## WHAT IS EXPECTED
Among the records that follow, find the line with "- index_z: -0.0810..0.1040" and the line with "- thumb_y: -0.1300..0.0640". Set down those lines and all lines between them exactly, without adding anything.

## INPUT RECORDS
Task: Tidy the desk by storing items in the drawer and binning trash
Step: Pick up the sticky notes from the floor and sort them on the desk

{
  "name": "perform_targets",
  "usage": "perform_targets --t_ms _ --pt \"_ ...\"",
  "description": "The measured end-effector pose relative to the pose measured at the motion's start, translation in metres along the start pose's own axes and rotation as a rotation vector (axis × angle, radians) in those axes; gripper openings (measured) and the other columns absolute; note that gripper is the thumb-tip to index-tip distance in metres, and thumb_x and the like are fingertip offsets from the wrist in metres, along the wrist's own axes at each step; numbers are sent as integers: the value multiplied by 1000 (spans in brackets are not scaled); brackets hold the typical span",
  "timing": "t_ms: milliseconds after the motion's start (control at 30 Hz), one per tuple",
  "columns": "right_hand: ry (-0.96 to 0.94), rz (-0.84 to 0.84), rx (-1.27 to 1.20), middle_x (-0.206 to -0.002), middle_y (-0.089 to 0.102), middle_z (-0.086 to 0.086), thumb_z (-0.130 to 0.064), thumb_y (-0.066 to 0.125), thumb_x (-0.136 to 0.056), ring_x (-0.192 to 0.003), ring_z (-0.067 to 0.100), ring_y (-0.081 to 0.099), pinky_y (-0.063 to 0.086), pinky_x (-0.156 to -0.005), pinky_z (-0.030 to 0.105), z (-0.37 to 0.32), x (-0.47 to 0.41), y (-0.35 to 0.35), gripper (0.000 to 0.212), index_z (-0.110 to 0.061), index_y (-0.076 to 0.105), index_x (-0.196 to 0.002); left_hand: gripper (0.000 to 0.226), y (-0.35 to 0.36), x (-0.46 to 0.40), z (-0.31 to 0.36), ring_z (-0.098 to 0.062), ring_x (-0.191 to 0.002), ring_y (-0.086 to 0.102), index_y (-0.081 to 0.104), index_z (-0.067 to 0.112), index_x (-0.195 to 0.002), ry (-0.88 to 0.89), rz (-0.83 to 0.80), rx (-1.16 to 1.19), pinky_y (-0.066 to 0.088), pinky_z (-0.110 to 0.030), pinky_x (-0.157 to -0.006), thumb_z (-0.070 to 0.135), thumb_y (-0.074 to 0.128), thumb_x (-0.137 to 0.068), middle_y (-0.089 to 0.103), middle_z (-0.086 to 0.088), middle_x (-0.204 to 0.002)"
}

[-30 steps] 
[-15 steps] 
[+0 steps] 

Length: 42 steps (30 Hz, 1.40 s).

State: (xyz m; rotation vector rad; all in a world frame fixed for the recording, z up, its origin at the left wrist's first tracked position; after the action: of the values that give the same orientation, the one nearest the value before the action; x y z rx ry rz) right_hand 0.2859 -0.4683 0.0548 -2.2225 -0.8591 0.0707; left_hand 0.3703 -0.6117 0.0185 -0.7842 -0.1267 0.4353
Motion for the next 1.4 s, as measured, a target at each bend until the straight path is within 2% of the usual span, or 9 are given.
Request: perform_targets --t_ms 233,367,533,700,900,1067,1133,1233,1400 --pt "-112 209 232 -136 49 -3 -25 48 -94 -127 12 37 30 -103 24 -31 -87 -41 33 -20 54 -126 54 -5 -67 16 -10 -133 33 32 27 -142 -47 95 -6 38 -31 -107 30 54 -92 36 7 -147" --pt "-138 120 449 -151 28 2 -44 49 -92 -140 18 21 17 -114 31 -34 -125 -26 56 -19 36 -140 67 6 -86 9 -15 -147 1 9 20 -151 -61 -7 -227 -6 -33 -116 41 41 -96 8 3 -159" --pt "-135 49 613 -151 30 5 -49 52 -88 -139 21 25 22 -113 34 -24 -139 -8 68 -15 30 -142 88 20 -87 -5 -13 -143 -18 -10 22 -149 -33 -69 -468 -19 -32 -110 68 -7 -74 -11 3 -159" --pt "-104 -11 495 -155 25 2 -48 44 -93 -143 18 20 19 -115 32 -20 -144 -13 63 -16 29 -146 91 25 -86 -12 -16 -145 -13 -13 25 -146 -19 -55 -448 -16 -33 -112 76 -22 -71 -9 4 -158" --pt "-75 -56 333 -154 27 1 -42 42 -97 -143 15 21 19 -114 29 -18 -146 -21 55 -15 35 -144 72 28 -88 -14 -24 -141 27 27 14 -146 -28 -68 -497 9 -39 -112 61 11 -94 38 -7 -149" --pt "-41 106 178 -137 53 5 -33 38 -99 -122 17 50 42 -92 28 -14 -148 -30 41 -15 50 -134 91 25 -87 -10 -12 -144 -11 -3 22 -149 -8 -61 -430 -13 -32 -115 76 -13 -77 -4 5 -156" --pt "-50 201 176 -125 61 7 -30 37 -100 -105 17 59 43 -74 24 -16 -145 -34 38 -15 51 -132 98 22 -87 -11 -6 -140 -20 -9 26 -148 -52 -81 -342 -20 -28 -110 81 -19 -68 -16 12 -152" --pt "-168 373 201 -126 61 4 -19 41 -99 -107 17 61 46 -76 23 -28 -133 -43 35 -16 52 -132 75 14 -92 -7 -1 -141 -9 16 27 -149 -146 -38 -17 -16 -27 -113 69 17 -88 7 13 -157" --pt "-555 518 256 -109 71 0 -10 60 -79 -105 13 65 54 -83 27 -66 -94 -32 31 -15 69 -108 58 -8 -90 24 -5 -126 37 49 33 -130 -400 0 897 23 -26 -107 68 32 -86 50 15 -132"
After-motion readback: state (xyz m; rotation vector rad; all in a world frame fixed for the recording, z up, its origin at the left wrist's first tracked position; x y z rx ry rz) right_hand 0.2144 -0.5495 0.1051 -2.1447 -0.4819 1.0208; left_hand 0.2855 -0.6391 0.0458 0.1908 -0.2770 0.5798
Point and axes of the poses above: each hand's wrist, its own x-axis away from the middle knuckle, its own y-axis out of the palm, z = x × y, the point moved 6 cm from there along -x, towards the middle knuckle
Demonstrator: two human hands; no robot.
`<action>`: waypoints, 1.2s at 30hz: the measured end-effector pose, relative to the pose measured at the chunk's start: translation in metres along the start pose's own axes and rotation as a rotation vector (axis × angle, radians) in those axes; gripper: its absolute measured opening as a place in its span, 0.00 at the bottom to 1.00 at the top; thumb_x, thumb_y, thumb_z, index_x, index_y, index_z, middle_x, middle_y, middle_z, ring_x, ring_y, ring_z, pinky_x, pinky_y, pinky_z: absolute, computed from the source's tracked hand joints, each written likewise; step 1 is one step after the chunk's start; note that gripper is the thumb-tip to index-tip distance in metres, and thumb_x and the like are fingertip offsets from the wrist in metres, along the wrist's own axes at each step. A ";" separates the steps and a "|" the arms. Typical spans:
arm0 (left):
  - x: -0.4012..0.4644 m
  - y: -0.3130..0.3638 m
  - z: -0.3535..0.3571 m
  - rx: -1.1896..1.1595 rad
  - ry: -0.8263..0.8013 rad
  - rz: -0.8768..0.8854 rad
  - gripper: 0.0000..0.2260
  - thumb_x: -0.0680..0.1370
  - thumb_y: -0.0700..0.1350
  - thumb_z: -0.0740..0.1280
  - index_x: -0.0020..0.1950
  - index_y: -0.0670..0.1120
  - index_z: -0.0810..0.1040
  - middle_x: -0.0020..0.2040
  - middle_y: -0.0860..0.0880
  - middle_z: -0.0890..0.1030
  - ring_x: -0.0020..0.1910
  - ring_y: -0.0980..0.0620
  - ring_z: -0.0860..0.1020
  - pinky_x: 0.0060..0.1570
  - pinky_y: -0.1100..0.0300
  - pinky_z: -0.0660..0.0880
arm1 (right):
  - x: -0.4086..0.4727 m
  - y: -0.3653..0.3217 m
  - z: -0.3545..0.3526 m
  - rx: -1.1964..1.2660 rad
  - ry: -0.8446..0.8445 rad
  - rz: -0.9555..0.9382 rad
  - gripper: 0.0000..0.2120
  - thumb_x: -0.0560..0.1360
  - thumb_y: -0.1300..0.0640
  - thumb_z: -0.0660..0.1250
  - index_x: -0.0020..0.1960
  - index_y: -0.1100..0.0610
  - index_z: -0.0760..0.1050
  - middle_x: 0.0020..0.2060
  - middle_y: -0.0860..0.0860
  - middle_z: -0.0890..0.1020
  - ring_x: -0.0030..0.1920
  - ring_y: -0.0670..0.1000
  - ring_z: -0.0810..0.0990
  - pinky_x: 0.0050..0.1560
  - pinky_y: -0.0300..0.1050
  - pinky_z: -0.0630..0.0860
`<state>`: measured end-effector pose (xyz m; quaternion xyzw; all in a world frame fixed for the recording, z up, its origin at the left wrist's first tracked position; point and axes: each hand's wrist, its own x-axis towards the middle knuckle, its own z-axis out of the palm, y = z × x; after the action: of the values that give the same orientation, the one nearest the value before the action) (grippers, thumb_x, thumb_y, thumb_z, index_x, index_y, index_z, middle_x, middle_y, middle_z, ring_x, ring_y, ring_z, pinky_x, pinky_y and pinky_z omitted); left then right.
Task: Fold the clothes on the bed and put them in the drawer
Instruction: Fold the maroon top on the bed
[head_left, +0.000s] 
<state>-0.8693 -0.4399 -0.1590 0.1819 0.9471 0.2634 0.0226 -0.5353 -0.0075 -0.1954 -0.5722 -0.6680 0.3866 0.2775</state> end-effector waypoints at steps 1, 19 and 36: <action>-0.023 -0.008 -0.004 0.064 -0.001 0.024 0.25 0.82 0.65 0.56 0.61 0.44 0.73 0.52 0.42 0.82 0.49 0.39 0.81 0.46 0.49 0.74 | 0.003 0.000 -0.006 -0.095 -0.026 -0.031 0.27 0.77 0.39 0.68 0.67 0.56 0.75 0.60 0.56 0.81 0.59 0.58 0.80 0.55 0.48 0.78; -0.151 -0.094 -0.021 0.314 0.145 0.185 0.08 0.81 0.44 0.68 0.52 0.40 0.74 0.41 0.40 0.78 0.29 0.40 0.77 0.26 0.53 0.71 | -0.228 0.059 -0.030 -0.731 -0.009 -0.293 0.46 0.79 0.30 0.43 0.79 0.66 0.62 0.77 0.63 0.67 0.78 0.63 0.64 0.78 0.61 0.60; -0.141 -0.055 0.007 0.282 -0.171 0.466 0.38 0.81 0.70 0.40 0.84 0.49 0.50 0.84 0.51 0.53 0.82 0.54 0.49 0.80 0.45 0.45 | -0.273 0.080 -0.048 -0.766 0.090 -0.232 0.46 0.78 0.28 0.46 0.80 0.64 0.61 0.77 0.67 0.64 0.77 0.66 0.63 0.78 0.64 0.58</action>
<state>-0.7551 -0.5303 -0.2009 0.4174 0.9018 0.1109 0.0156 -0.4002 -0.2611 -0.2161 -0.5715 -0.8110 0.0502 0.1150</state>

## OUTPUT OF THE TASK
  - index_z: -0.0810..0.1040
  - middle_x: -0.0020..0.2040
  - middle_y: -0.0860..0.0880
  - middle_z: -0.0890..0.1030
  - ring_x: -0.0020..0.1910
  - ring_y: -0.0980..0.0620
  - ring_z: -0.0860..0.1020
  - pinky_x: 0.0060..0.1570
  - pinky_y: -0.1100..0.0300
  - pinky_z: -0.0660..0.0880
arm1 (right):
  - x: -0.4086..0.4727 m
  - y: -0.3653..0.3217 m
  - z: -0.3545..0.3526 m
  - rx: -1.1964..1.2660 rad
  - ry: -0.8446..0.8445 rad
  - rz: -0.9555..0.9382 rad
  - gripper: 0.0000..0.2120
  - thumb_x: -0.0560..0.1360
  - thumb_y: -0.1300..0.0640

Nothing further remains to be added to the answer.